A widely used benchmark for comparing the performance, completeness and soundness of OWL reasoning engines is the Lehigh University Benchmark (LUBM) (Guo et al., 2005). In addition to the experiment in the original paper, (Rohloff et al., 2007) presents the results of benchmarking DAML DB, SwiftOWLIM, BigOWLIM and AllegroGraph using a LUMB (8000) dataset consisting of roughly one billion triples. The LUBM benchmark has been extended in (Ma et al., 2006) to the University Ontology Benchmark (UOBM) by adding axioms that make use of all OWL Lite and OWL DL constructs. As both benchmarks predate the SPARQL query language, they do not support benchmarking specific SPARQL features such as OPTIONAL filters or DESCRIBE and UNION operators. Both benchmarks do not employ benchmarking techniques such as system warm-up, simulating concurrent clients, and executing mixes of parameterized queries in order to test the caching strategy of a SUT.
An early SPARQL-specific performance benchmark is the DBpedia Benchmark (Becker, 2008). The benchmark measures the execution time of 5 queries that are relevant in the context of DBpedia Mobile (Becker & Bizer, 2008) against parts of the DBpedia dataset. Compared to the BSBM benchmark, the DBpedia Benchmark has the drawbacks that its dataset cannot be scaled to different sizes and that the queries only test a relatively narrow set of SPARQL features.

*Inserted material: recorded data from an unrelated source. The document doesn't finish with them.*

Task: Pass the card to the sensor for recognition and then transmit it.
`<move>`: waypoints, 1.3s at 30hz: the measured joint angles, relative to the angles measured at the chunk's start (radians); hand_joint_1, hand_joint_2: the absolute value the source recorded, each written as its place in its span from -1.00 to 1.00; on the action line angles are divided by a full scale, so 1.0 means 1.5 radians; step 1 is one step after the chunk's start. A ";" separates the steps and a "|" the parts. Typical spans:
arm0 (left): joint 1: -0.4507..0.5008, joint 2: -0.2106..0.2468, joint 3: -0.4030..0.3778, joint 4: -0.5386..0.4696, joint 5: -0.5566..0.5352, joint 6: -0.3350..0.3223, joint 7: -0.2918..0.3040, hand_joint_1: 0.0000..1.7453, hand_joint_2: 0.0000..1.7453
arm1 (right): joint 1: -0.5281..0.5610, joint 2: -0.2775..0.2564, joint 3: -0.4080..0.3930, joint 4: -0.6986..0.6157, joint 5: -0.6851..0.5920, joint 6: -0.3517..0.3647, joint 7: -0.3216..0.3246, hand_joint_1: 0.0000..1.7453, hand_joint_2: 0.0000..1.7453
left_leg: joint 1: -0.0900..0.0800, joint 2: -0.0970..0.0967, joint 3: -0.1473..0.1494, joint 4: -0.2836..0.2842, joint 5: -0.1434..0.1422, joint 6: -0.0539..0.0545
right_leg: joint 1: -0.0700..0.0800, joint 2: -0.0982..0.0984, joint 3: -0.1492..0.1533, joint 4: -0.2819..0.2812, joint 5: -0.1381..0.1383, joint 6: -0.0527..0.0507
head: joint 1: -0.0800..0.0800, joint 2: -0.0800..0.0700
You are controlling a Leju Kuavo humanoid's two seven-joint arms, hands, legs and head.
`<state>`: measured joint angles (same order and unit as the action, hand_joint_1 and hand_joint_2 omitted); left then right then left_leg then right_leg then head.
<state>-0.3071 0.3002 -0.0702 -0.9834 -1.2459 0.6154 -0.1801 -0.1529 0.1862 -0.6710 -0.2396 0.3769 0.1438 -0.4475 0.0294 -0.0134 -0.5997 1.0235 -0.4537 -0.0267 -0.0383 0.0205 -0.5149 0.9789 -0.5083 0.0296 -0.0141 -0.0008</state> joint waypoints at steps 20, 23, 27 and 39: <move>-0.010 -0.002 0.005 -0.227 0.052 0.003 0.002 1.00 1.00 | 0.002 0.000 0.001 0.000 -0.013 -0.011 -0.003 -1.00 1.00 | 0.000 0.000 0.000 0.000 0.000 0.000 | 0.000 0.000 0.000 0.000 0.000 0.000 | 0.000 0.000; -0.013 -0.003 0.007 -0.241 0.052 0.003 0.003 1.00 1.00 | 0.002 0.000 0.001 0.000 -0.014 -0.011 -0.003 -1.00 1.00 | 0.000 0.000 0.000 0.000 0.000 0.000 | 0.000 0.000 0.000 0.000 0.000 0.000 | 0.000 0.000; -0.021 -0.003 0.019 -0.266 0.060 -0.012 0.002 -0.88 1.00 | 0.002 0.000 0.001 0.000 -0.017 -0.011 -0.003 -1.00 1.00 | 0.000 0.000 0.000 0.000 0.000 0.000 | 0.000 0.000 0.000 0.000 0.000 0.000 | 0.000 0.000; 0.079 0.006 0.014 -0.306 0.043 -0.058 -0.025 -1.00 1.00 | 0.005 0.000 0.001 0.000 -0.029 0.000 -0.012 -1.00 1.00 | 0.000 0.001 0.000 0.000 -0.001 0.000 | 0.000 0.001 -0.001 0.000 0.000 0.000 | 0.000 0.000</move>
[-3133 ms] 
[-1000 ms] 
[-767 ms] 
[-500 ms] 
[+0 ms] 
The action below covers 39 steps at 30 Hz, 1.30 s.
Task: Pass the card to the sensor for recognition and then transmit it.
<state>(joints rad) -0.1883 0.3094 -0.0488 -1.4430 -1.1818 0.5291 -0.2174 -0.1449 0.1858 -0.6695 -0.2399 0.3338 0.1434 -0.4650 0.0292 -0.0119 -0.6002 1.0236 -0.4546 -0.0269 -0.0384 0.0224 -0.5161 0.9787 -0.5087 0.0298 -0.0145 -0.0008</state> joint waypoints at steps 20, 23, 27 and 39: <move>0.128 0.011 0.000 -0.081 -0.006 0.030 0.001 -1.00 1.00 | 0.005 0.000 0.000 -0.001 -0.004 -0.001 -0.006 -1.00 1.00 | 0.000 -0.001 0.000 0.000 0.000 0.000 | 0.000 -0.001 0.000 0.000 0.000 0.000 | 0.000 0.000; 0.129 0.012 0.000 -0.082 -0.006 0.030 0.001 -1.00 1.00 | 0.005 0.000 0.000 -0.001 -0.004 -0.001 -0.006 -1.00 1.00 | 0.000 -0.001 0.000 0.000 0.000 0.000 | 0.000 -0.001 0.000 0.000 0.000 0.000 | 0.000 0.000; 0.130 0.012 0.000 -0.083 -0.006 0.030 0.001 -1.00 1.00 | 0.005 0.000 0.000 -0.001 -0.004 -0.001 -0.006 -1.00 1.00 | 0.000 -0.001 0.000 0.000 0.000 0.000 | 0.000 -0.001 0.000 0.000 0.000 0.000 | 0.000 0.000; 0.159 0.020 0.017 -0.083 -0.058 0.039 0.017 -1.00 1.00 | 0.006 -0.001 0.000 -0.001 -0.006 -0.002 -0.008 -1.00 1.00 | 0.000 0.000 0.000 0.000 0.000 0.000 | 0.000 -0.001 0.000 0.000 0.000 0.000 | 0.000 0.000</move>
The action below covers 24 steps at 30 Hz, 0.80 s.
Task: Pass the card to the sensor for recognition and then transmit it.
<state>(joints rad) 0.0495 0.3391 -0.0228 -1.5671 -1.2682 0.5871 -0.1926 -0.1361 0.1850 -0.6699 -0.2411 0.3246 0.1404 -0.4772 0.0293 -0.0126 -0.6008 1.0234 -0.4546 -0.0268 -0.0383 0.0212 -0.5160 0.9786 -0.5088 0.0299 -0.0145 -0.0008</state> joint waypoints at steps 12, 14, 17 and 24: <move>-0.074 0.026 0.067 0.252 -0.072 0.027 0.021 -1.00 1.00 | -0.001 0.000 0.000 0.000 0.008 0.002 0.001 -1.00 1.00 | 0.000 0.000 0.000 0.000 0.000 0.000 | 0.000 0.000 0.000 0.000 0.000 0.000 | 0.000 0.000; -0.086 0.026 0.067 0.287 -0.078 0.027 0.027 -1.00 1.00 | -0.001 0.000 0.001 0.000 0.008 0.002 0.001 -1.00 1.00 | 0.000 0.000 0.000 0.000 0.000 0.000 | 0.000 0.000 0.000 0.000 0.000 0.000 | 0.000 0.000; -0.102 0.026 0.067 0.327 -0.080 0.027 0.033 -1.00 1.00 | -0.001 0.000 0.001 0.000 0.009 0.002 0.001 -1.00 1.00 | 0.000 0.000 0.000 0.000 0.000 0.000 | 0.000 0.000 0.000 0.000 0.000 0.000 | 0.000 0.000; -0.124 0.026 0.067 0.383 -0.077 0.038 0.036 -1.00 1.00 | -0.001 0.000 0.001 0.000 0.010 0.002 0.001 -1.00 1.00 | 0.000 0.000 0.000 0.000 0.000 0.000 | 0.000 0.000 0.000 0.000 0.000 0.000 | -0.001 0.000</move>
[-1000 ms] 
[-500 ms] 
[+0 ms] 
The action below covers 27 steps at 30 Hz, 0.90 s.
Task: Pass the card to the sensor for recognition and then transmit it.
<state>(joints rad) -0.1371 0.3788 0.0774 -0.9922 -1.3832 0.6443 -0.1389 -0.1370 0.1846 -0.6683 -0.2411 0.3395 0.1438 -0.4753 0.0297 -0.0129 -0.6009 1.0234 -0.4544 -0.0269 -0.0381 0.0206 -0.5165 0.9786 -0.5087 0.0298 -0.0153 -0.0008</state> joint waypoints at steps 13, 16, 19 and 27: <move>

A recent SPARQL benchmark is SP2Bench (Schmidt, et al., 2008a and 2008b). SP2Bench uses a scalable dataset that reflects the structure of the DBLP Computer Science Bibliography. The benchmark queries are designed for the comparison of different RDF store layouts and RDF data management approaches. The SP2Bench benchmark queries are not parameterized and are not ordered within a use case motivated sequence. As the primary interest of the authors is the “basic performance of the approaches (rather than caching or learning strategies of the systems) ” (Schmidt, et al., 2008a), they decided for cold runs instead of executing queries against warmed-up systems. Because of these differences, the SP2Bench benchmark is likely to be more useful to RDF store developers that want to test “the generality of RDF storage schemes” (Schmidt, et al., 2008a), while the BSBM benchmark aims to support application developers in choosing systems that are suitable for mixed query workloads.
A first benchmark for comparing the performance of relational database to RDF mapping tools with the performance of native RDF stores is presented in (Svihala & Jelinek, 2007). The benchmark focuses on the production of RDF graphs from relational databases and thus only tests SPARQL CONSTRUCT queries. In contrast, the BSBM query mix also contains various SELECT queries.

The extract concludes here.